Synthesizer functions

SDGym evaluates the performance of Synthetic Data Generators, also called Synthesizers.

A Synthesizer is a Python function (or class method) that takes as input a dict with table names and pandas.DataFrame instances, which we call the real data, and outputs another dict with the same shape entries and new pandas.DataFrame instances, filled with new synthetic data that has the same format and mathematical properties as the real data.

The complete list of inputs of the synthesizer is:

  • real_data: a dict containing table names as keys and pandas.DataFrame instances as values.

  • metadata: an instance of an sdv.Metadata with information about the dataset.

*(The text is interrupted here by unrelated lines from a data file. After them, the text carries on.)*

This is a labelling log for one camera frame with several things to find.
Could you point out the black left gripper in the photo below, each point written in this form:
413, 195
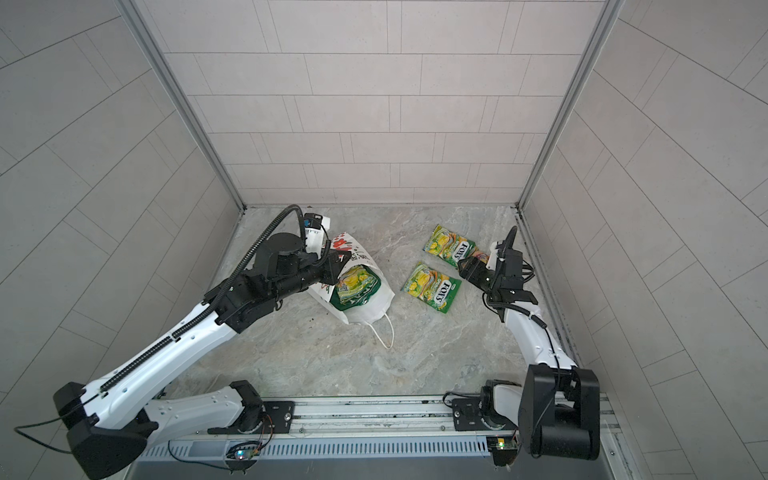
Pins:
327, 262

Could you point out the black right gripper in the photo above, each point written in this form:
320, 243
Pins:
475, 276

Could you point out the orange Fox's candy packet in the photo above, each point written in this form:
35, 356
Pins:
481, 256

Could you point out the green fox's candy packet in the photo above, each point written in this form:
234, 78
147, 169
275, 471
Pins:
432, 287
355, 288
449, 246

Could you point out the white floral paper bag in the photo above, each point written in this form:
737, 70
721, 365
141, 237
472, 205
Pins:
376, 308

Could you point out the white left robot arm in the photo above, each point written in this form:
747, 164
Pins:
111, 421

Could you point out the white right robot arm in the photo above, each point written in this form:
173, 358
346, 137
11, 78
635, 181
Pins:
556, 410

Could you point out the right circuit board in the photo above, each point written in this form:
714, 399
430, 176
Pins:
503, 450

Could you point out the circuit board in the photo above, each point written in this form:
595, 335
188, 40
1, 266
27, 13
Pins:
244, 451
503, 450

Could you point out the left circuit board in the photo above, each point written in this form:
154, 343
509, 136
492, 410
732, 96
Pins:
244, 451

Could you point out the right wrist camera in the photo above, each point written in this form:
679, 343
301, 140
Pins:
493, 255

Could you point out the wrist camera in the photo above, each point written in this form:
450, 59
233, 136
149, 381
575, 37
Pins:
493, 255
316, 229

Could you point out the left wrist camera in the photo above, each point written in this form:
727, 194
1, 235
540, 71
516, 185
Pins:
316, 229

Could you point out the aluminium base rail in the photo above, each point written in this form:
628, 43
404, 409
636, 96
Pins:
388, 437

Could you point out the aluminium right corner post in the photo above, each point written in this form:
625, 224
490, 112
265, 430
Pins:
605, 21

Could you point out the aluminium corner post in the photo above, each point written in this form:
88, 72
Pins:
139, 29
605, 21

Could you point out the aluminium left corner post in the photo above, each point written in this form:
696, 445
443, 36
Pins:
139, 29

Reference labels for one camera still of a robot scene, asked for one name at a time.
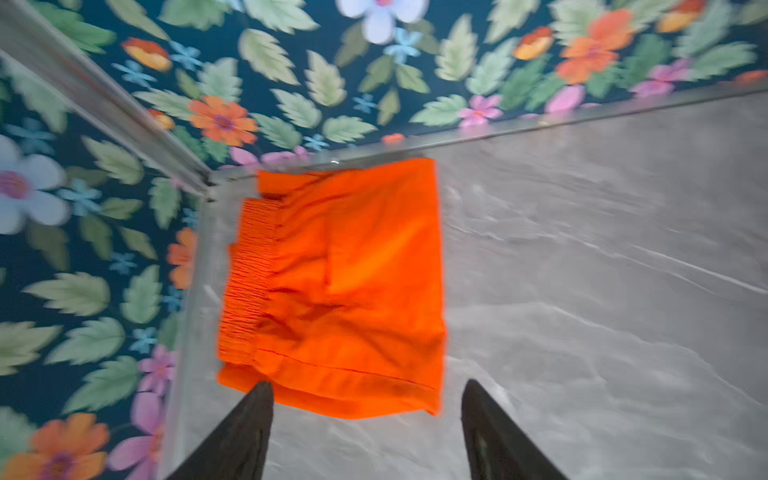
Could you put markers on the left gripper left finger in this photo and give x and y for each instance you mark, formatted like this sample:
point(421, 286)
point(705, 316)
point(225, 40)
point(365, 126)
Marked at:
point(237, 447)

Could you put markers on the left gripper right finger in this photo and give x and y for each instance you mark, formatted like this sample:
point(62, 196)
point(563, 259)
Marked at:
point(497, 448)

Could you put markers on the orange shorts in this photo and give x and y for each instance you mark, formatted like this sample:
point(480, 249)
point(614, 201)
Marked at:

And the output is a new dict with the same tables that the real_data contains.

def synthesizer_function(real_data: dict[str, pandas.DataFrame],
                         metadata: sdv.Metadata) -> real_data: dict[str, pandas.DataFrame]:
    ...
    # do all necessary steps to learn from the real data
    # and produce new synthetic data that resembles it
    ...
    return synthetic_data

SDGym Synthesizers

Apart from the benchmark functionality, SDGym implements a collection of Baseline Synthesizers which are either trivial baseline synthesizers or integrations of synthesizers found in other libraries.

These Synthesizers are written as Python classes that can be imported from the sdgym.synthesizers module and have a fit_sample method with the signature indicated above, which can be directly passed to the sdgym.run function to benchmark them.